Nigerian start-up Wecyclers, which specialises in waste management, has won the 2019 King Baudouin Prize for Development in Africa. The startup gets 200,000 euros in the process.
It’s a reward that will propel Wecyclers. The Nigerian start-up is the winner of the 2019 King Baudouin Award for Development in Africa. Every two years, this award recognises, “innovative and exemplary initiatives that empower local people to take charge of their own development and have the potential to be replicated elsewhere in the world”.
The King Baudouin Foundation has chosen a young company that works on a daily basis in waste management in Lagos, Nigeria’s largest city with more than 17 million inhabitants. “We chose Wecyclers because we know that waste management is a problem for Lagos, for Africa and for Europe. We celebrate your innovation and perseverance to keep it real,” said Hervé Lisoir, the Africa and Developing Countries Coordinator of the King Baudouin Foundation, in the presence of Bilikiss Adebiyi-Abiola and Wale Adebiyi, respectively founder and CEO of Wecyclers.
What does Wecyclers do?
The start-up Wecyclers is surfing on the recent awareness of the importance of better waste management in the large port city of Lagos where only 20% of waste is currently collected. Not to mention recycling, which only concerns 20% of the collected waste.

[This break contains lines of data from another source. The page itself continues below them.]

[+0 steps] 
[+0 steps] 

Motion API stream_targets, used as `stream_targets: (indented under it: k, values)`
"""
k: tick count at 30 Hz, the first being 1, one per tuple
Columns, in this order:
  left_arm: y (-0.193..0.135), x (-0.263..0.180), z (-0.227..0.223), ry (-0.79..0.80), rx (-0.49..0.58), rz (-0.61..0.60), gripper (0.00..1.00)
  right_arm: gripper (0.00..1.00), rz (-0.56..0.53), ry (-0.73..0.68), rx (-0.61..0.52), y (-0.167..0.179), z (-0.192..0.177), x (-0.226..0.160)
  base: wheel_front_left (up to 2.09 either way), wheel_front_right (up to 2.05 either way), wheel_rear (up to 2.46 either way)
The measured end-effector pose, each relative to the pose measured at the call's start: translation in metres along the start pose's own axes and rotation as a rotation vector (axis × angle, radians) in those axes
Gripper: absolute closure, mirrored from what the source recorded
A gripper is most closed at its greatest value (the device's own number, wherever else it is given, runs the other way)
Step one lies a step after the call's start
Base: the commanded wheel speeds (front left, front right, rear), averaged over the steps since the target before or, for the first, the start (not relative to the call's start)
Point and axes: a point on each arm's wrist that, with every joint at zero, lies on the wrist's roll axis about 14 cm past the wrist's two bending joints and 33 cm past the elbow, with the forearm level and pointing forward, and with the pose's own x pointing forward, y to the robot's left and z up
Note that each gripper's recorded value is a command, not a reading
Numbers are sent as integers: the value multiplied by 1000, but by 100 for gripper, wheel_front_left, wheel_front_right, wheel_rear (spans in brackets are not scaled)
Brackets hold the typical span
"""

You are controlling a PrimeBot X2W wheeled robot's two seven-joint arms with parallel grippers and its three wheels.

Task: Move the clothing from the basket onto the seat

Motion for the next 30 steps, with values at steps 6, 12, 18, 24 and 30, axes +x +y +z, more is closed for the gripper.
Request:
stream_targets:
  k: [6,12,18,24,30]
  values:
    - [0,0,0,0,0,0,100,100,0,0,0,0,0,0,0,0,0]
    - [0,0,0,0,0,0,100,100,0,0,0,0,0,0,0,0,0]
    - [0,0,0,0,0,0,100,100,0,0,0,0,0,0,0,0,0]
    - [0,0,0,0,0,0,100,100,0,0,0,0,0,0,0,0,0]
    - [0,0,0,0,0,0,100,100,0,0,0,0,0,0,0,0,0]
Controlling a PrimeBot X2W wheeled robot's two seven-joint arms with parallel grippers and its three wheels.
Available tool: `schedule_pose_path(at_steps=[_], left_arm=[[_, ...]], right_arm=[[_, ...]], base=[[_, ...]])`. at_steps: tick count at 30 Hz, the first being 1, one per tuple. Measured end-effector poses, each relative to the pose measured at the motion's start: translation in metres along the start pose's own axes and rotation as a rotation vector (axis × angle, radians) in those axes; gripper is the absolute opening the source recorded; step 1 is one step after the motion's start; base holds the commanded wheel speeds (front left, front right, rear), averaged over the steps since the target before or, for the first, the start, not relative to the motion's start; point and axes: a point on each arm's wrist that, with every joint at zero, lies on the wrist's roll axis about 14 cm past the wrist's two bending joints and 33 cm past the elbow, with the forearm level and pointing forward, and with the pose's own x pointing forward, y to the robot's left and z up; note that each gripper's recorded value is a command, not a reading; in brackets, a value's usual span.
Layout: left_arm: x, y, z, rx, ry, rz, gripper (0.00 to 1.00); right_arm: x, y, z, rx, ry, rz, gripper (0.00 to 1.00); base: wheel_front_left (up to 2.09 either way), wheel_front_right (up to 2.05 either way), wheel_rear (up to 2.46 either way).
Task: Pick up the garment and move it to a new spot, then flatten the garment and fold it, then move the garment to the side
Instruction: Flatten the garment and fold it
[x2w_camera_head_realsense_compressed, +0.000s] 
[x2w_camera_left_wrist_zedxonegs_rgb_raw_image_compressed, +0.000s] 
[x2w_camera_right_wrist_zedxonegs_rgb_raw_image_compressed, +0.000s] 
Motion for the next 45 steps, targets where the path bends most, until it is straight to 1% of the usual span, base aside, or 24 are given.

In practice, Wecyclers collects waste directly from households. For every kilogram of recyclable waste, families receive “Wecyclers” points. They can then use these points to buy call minutes or consumer goods. Through this approach, Bilikiss Adebiyi-Abiola demonstrates to families that waste has value. This argument could encourage these families to better manage their waste, while creating wealth. The collection is carried out by the company’s 120 employees who travel through the neighbourhoods with tricycles.
According to Wale Adebiyi, since Wecyclers’s inception in 2012, approximately 5,000 tonnes of recyclable waste has been collected from 17,000 subscribers. This amount of waste allowed the start-up to earn $100,000 in profits. Now, the start-up dreams of conquering other major cities in Nigeria.
The 200,000 euros (nearly 82 million naira) won thanks to the 2019 King Baudouin Award for Development in Africa will certainly contribute to the achievement of this ambition.